▶ **What the exercise asks**
The output must be the data, printed exactly as written.

BEGIN Input data

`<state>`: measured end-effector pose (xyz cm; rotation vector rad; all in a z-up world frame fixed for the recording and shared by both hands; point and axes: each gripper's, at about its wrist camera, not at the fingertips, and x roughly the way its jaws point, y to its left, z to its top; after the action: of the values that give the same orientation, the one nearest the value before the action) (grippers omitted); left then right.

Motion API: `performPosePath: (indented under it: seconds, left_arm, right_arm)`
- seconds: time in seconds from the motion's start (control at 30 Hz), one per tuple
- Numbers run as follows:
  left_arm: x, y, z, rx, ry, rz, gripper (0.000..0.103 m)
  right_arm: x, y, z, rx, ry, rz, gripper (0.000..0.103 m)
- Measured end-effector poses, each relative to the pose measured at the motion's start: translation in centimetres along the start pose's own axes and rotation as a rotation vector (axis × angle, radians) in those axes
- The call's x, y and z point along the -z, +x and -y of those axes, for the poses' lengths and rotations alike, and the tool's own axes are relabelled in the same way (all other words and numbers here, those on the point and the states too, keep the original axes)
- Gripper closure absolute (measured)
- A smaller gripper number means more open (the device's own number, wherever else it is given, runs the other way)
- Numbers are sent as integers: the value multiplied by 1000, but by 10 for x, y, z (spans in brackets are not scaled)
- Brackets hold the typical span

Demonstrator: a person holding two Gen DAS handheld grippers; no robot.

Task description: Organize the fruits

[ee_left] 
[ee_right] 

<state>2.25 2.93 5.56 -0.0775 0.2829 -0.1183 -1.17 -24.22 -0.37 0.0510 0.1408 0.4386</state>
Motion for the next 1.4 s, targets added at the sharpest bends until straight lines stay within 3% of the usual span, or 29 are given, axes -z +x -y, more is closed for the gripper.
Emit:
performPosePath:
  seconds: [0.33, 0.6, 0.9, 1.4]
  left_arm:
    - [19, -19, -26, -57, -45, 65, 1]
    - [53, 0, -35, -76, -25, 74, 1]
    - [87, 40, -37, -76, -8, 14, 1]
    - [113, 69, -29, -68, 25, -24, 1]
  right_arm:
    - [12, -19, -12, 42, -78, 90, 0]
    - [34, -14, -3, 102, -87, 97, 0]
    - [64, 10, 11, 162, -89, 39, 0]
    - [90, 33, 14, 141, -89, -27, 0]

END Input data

▶ **Problem solution**
`<state>`: measured end-effector pose (xyz cm; rotation vector rad; all in a z-up world frame fixed for the recording and shared by both hands; point and axes: each gripper's, at about its wrist camera, not at the fingertips, and x roughly the way its jaws point, y to its left, z to its top; after the action: of the values that give the same orientation, the one nearest the value before the action) (grippers omitted); left then right.

Motion API: `performPosePath: (indented under it: seconds, left_arm, right_arm)`
- seconds: time in seconds from the motion's start (control at 30 Hz), one per tuple
- Numbers run as follows:
  left_arm: x, y, z, rx, ry, rz, gripper (0.000..0.103 m)
  right_arm: x, y, z, rx, ry, rz, gripper (0.000..0.103 m)
- Measured end-effector poses, each relative to the pose measured at the motion's start: translation in centimetres along the start pose's own axes and rotation as a rotation vector (axis × angle, radians) in those axes
- The call's x, y and z point along the -z, +x and -y of those axes, for the poses' lengths and rotations alike, and the tool's own axes are relabelled in the same way (all other words and numbers here, those on the point and the states too, keep the original axes)
- Gripper closure absolute (measured)
- A smaller gripper number means more open (the device's own number, wherever else it is given, runs the other way)
- Numbers are sent as integers: the value multiplied by 1000, but by 10 for x, y, z (spans in brackets are not scaled)
- Brackets hold the typical span

Demonstrator: a person holding two Gen DAS handheld grippers; no robot.

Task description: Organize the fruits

[ee_left] 
[ee_right] 

<state>2.25 2.93 5.56 -0.0775 0.2829 -0.1183 -1.17 -24.22 -0.37 0.0510 0.1408 0.4386</state>
Motion for the next 1.4 s, targets added at the sharpest bends until straight lines stay within 3% of the usual span, or 29 are given, axes -z +x -y, more is closed for the gripper.
Emit:
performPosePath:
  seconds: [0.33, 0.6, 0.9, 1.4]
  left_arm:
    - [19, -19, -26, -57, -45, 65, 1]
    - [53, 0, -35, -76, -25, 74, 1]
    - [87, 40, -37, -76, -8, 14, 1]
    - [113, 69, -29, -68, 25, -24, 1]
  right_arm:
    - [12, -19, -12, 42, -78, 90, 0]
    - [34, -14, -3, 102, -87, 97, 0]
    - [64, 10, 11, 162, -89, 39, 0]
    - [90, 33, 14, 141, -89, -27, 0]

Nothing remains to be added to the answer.